• **What the task asks**: The answer must consist of every line from the data that holds "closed".

• **Dataset section**:
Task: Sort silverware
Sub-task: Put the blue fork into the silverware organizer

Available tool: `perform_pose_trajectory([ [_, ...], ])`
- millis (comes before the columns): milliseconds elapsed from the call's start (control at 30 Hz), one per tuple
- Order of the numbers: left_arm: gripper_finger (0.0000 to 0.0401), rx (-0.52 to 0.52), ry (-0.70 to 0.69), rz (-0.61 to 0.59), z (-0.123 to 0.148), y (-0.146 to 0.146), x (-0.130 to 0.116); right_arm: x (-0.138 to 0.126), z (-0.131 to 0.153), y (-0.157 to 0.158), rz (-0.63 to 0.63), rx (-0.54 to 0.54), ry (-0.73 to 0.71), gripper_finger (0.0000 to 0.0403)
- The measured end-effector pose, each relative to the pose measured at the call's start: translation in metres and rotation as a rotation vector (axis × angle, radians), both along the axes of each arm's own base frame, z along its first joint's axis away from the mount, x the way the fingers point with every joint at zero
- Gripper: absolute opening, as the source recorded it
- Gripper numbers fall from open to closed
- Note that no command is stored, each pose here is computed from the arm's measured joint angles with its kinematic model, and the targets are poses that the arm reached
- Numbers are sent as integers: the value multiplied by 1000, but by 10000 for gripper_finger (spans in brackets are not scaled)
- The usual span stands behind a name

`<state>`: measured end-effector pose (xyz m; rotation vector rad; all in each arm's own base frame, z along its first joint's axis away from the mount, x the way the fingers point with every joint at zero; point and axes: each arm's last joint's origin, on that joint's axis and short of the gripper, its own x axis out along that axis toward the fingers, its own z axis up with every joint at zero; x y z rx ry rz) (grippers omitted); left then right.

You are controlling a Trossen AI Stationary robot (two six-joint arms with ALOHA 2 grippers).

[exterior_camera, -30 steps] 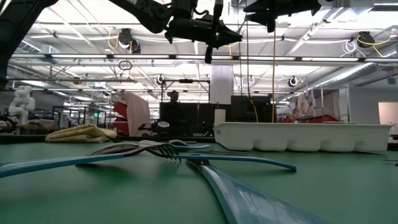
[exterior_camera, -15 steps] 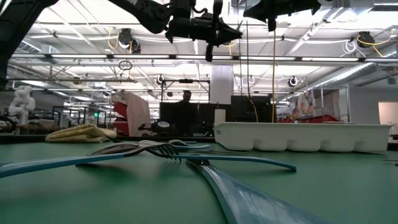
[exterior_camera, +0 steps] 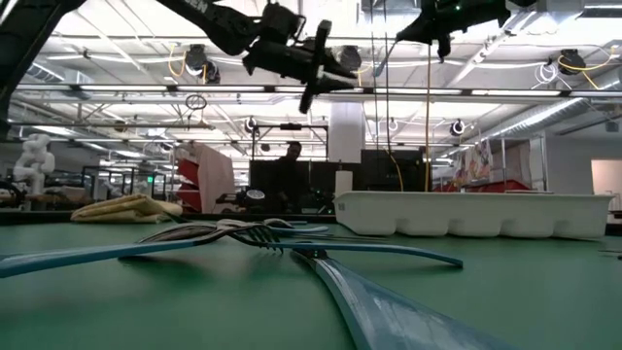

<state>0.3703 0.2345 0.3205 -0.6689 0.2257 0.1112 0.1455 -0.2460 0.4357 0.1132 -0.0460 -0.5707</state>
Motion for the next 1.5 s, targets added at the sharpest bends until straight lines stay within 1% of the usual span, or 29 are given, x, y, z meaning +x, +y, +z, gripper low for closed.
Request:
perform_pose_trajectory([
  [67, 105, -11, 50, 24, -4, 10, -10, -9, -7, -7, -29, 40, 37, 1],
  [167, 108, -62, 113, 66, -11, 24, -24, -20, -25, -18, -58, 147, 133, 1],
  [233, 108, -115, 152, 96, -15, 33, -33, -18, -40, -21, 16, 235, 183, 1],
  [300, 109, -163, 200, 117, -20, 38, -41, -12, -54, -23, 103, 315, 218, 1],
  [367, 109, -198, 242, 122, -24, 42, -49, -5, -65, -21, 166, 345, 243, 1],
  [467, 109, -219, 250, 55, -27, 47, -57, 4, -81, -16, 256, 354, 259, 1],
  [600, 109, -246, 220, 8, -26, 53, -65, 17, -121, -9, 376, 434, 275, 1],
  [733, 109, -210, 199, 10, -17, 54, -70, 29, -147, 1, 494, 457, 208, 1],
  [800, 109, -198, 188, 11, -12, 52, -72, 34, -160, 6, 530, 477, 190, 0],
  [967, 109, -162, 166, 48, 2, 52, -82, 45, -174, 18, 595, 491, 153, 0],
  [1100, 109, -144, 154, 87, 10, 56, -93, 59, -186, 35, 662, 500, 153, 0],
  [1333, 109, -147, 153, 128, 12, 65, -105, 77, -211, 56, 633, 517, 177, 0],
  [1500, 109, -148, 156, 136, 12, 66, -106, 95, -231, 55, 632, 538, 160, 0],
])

• **Task output**:
- Gripper numbers fall from open to closed
Motion for the next 1.5 s, targets added at the sharpest bends until straight lines stay within 1% of the usual span, or 29 are given, x, y, z meaning +x, +y, +z, gripper low for closed.

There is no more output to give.